◆ Work instruction ◆
With "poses" as the search word, show every line of the material that has it.

◆ Exercise data ◆
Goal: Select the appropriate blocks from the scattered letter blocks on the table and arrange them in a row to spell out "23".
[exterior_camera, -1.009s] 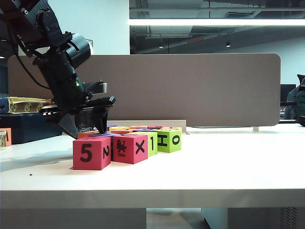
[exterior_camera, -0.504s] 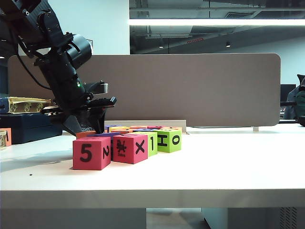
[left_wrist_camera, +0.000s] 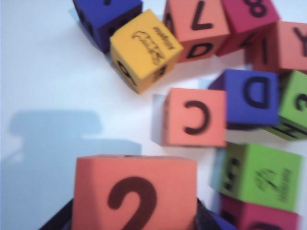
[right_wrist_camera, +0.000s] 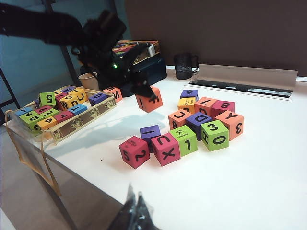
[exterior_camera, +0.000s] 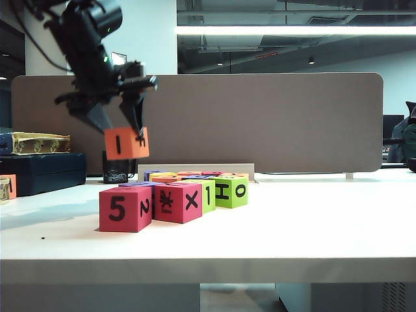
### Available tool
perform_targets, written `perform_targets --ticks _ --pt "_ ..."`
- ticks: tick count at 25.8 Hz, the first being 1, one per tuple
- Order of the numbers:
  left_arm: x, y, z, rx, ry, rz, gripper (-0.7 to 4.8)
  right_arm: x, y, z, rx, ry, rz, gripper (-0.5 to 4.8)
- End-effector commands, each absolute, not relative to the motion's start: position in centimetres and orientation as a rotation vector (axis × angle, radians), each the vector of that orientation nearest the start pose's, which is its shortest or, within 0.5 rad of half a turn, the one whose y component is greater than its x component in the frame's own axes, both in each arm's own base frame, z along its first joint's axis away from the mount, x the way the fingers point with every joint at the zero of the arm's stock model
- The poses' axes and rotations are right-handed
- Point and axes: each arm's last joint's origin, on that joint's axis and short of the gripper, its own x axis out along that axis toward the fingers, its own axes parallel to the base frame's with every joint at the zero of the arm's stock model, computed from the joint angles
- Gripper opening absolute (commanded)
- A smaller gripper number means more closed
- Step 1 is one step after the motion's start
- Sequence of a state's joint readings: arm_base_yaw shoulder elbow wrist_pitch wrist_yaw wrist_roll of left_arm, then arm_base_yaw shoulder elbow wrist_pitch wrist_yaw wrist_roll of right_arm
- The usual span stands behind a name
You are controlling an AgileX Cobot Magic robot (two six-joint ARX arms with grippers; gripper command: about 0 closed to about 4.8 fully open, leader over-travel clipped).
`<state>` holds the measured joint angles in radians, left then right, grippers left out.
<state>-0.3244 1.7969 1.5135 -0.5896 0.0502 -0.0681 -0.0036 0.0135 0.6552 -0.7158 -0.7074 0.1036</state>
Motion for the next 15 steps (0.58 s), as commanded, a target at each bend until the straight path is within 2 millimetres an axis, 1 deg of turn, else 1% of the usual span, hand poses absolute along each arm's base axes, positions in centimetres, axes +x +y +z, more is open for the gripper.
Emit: perform_targets --ticks 1,3,9,11,13,15 --pt "36.2 -14.4 29.2 0.011 0.936 -0.345 2.64 0.4 1.9 29.6 0.115 0.085 0.697 -0.01" --pt "35.1 -17.0 29.4 -0.008 0.942 -0.390 2.64 0.4 1.9 29.6 0.115 0.085 0.697 -0.01" --pt "32.8 -21.4 29.5 -0.068 0.959 -0.443 2.64 0.4 1.8 29.5 0.119 0.095 0.677 -0.01" --pt "32.1 -22.5 29.5 -0.084 0.959 -0.459 2.64 0.4 1.8 29.5 0.121 0.102 0.678 -0.01" --pt "30.6 -24.9 29.1 -0.060 0.958 -0.454 2.63 0.4 1.8 29.3 0.126 0.116 0.667 -0.01" --pt "29.9 -26.2 28.4 -0.014 0.946 -0.431 2.64 0.4 1.8 29.3 0.126 0.116 0.664 -0.01"
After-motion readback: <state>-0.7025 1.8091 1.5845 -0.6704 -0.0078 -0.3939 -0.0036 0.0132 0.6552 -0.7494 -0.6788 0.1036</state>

◆ Solution to this task ◆
- The poses' axes and rotations are right-handed
Motion for the next 15 steps (0.58 s), as commanded, a target at each bend until the straight path is within 2 millimetres an axis, 1 deg of turn, else 1% of the usual span, hand poses absolute along each arm's base axes, positions in centimetres, axes +x +y +z, more is open for the gripper.

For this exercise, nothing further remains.